Paper Review: An Analysis of Internet Content Delivery Systems
This paper examines content delivery systems and in particular, four  
such systems: HTTP, Akamai, Kazaa and Gnutella.  Their study is based  
on a collected trace of data at the University of Washington.
Based on their data, they attempt to quantify the growth of  
peer-to-peer traffic, the differences in the content being delivered,  
the impact of symmetric data communications and the scalability of  
these delivery networks.  They also examine the potential benefits of  
caching content in these systems.
The paper then thoroughly describes their trace methodology.  I  
believe this is an important step in trace-based measurement studies.   

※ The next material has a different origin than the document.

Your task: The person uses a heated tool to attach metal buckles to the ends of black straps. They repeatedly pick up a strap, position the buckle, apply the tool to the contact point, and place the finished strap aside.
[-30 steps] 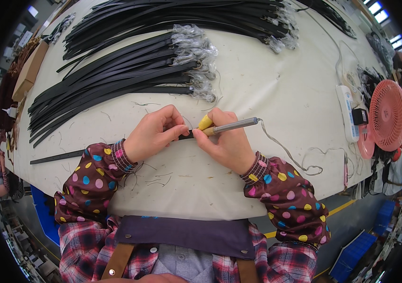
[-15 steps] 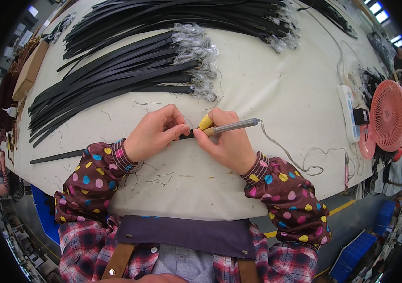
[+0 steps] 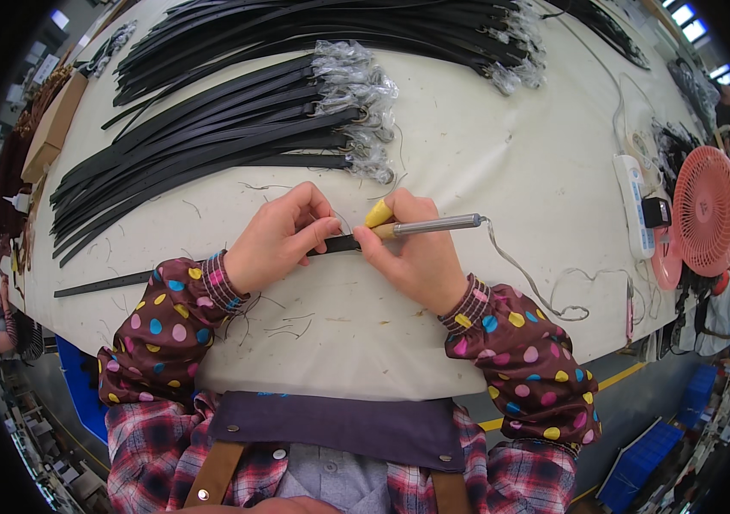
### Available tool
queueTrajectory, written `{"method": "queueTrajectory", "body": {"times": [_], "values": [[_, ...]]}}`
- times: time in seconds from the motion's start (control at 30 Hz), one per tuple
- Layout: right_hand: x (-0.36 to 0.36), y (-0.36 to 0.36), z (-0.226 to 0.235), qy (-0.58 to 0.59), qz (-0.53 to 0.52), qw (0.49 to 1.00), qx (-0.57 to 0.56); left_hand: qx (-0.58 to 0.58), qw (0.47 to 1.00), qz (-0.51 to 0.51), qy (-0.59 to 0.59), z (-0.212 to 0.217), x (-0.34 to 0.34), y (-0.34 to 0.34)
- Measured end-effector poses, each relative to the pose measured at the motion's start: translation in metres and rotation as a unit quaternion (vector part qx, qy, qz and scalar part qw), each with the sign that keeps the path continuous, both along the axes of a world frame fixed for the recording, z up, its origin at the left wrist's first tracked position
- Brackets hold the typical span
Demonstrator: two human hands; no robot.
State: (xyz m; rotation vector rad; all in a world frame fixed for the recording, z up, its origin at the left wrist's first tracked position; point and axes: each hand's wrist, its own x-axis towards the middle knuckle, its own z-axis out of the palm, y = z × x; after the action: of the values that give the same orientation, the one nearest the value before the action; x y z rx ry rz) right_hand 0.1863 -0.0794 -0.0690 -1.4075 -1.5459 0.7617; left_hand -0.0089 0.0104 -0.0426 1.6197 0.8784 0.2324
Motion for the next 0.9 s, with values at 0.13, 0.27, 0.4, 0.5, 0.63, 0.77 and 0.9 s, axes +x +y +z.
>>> {"method": "queueTrajectory", "body": {"times": [0.13,0.27,0.4,0.5,0.63,0.77,0.9], "values": [[-0.002,0.001,0.005,-0.009,0.01,1.0,0.007,-0.018,1.0,0.011,-0.009,-0.002,0.0,0.0],[-0.003,0.001,0.005,-0.023,0.007,1.0,0.01,-0.034,0.999,0.021,-0.01,0.001,0.001,-0.001],[-0.003,0.001,0.006,-0.024,0.007,1.0,0.0,-0.035,0.999,0.023,-0.012,0.0,0.001,0.0],[-0.002,0.001,0.006,-0.036,0.006,0.999,0.001,-0.033,0.999,0.022,-0.01,0.0,0.002,0.0],[-0.003,0.001,0.008,-0.032,0.007,0.999,-0.013,-0.031,0.999,0.022,-0.008,0.0,0.002,0.0],[-0.004,0.001,0.011,-0.016,0.008,0.999,-0.028,-0.03,0.999,0.019,-0.008,0.0,0.001,0.0],[-0.004,0.0,0.012,-0.024,0.006,0.999,-0.02,-0.027,0.999,0.018,-0.009,0.0,0.001,0.0]]}}
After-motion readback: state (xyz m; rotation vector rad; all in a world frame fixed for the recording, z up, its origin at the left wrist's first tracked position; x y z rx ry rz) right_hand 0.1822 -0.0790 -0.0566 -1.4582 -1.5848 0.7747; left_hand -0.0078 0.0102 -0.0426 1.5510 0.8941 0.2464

Although it would be difficult to fully replicate this experiment,  
this section provides key insights and could greatly aid future  
research in similar or parallel fields.  Furthermore, their data and  
resulting analysis is more credible given that their methodology is  
fully known.
The paper first provides high level analysis of their data and had the  
following key observations:
- The four delivery systems in the study accounted for 57% of total  
TCP traffic.
- Since 1999, HTML traffic decreased by 43% while video file traffic  
increased by a staggering 400%.
Next the paper presents a more detailed analysis of the  
characteristics of content delivery systems.  The first observation  
was that the median object size in P2P systems was significantly  
larger when compared to WWW and Akamai suggesting a major difference  
in the type of content being downloaded.  Another trend which is  
observed in this paper is that a small number of users account for a  
major proportion of traffic.  Also, P2P traffic generates few requests  
with large transfers.  The opposite is true for WWW traffic.  In  
Kazaa, the load distribution was not as spread as one would think.   
This is a very interesting result and suggests there is indeed room  
for improving P2P file-sharing systems.   Finally, the service  
required by P2P users is orders of magnitude larger than WWW users  
signaling an immediate need for more bandwidth and provisioning in  
ISPs as these systems continue to grow in popularity.
The final section examines the potential benefits of caching in  
content delivery systems.  The analysis shows that in the Akamai case,  
local web proxies could entirely remove the need for separate content  
delivery networks due to the static nature of the content.  Similarly,  
for Kazaa, a cache which maintained the top 300 objects would result  
in a hit rate of 38%.  It is concluded that a P2P cache would provide  
benefit even in small populations.  The results are therefore  
promising.  P2P traffic consumes an overwhelming amount of bandwidth  
on the Internet and thus any savings provided by a caching system  
could have a major impact.
The use of graphs in this paper was extremely useful and complimented  
the analysis well.  Using raw throughput graphs along with CDF plots  
aided the delivery of the material.  In measurement based papers, the  
analysis section is perhaps the most crucial, and this paper is an  
example of a paper with a strong analytical component.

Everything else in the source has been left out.